「弟子のヤコブとヨハネはそれを見て、『主よ、お望みなら、天から火を降らせて、彼らを焼き滅ぼしましょうか』と言った。イエスは振り向いて二人を戒められた。」ルカ9,54-55
誰かが自分の望みを満たさないならば、ヤコブとヨハネのように、この人により大きな害を与えることによって復讐したいと思う人、また、実際に復讐する人が大勢いるようです。けれども、イエス・キリストは歓迎されない時のみならず、迫害された時も、十字架に付けられた時にも、復讐しなかっただけではなく、この人たちのためにできる限り善を行ったのです。ご自分の加害者に対するこのような態度によってイエスは、罪人に対する神ご自身の忍耐と善意、つまり、無条件で変わることのない愛を、示してくださったのです。

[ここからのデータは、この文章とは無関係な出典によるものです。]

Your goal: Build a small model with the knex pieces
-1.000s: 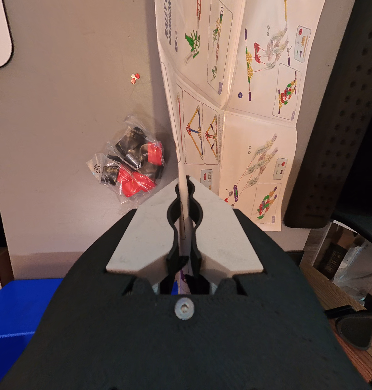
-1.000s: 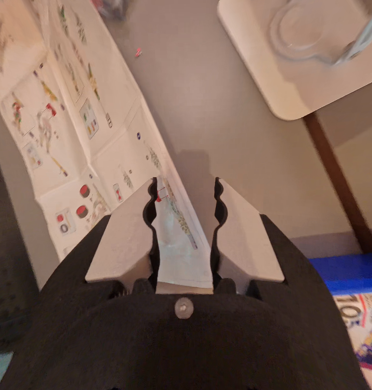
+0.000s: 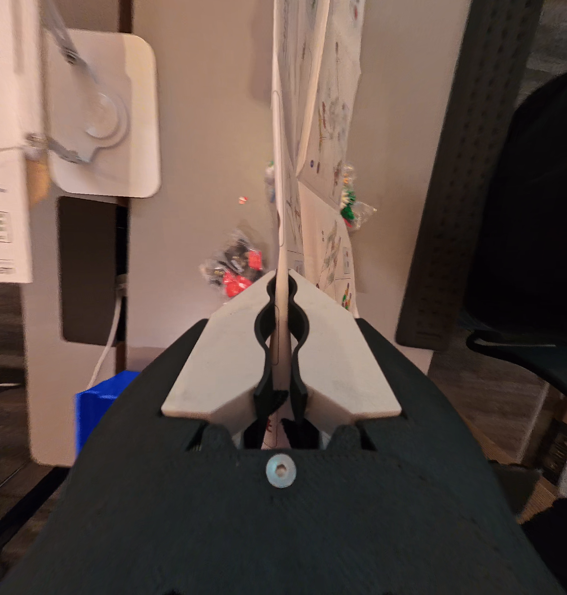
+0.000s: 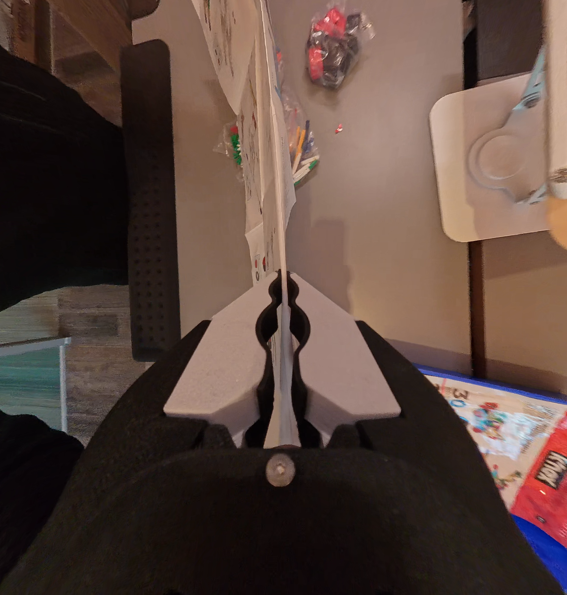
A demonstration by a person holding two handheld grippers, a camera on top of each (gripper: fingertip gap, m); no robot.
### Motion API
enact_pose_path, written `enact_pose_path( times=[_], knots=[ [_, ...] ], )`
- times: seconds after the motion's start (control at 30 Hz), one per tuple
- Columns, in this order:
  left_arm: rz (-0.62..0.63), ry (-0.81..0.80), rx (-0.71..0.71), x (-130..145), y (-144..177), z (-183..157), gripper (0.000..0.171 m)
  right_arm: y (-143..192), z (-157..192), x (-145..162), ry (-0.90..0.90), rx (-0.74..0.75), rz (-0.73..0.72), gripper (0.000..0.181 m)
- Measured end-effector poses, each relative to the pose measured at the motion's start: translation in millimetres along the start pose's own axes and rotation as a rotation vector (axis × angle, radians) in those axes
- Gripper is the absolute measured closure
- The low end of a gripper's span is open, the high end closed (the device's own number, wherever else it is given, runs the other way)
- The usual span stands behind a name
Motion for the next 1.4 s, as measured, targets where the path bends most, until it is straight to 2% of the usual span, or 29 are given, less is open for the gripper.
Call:
enact_pose_path(
  times=[0.1,0.23,0.47,0.53,0.7,0.83,0.9,0.93,0.97,1.07,1.23,1.33,1.4],
  knots=[
    [-0.024,0.003,-0.111,-16.1,28.0,23.8,0.171,32.0,-8.0,-19.2,0.009,0.098,-0.013,0.181],
    [-0.037,0.013,-0.262,-40.6,61.3,64.7,0.171,75.6,-28.7,-49.4,-0.007,0.311,-0.029,0.181],
    [-0.013,0.025,-0.458,-76.9,108.4,152.2,0.171,137.9,-81.4,-109.7,-0.047,0.640,-0.055,0.181],
    [-0.015,0.059,-0.464,-83.1,114.7,178.9,0.171,147.8,-100.3,-123.7,-0.067,0.702,-0.058,0.181],
    [0.019,0.111,-0.557,-90.8,112.3,246.8,0.171,150.5,-150.1,-145.1,-0.104,0.770,-0.044,0.181],
    [0.071,0.131,-0.583,-91.7,88.0,284.3,0.171,141.4,-187.1,-148.8,-0.126,0.836,0.030,0.181],
    [0.125,0.155,-0.624,-86.2,73.4,301.8,0.159,137.3,-200.8,-149.3,-0.130,0.834,0.030,0.181],
    [0.145,0.165,-0.638,-83.0,65.9,308.4,0.147,134.8,-207.3,-149.4,-0.134,0.831,0.026,0.181],
    [0.151,0.178,-0.648,-80.3,59.4,313.5,0.135,131.8,-213.7,-148.8,-0.140,0.832,0.035,0.181],
    [0.072,0.217,-0.689,-76.0,50.8,319.7,0.121,122.0,-231.7,-143.7,-0.159,0.837,0.074,0.181],
    [-0.203,0.261,-0.809,-74.6,62.6,310.2,0.119,114.5,-248.7,-131.1,-0.215,0.809,0.045,0.181],
    [-0.353,0.147,-0.844,-95.5,55.9,277.9,0.122,113.4,-255.7,-124.8,-0.240,0.795,0.012,0.181],
    [-0.348,0.013,-0.842,-118.9,27.2,256.0,0.124,112.3,-259.8,-122.6,-0.245,0.796,-0.002,0.181]
  ],
)
Point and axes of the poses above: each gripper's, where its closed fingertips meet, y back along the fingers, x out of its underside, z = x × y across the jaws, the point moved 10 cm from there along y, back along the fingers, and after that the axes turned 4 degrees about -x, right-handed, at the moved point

私たちは、神のいつくしみ深い愛を感謝しながら、イエス・キリストと同じように、自分に対して善を行ってくれた人のためだけではなく、悪いことをした人のためにも、善を行うことによって、神ご自身の愛を伝えることができますように祈りましょう。
父である神よ、 あなたは、小さい者、自分を低くする者に 天の国を備えてくださいます。 聖テレジアが示した信頼の道をわたしたちも歩み、 聖女の取り次ぎに支えられて、 栄光のいのちにあずかることができますように。 聖霊の交わりの中で、 あなたとともに世々に生き、支配しておられる御子、 わたしたちの主イエス・キリストによって。アーメン。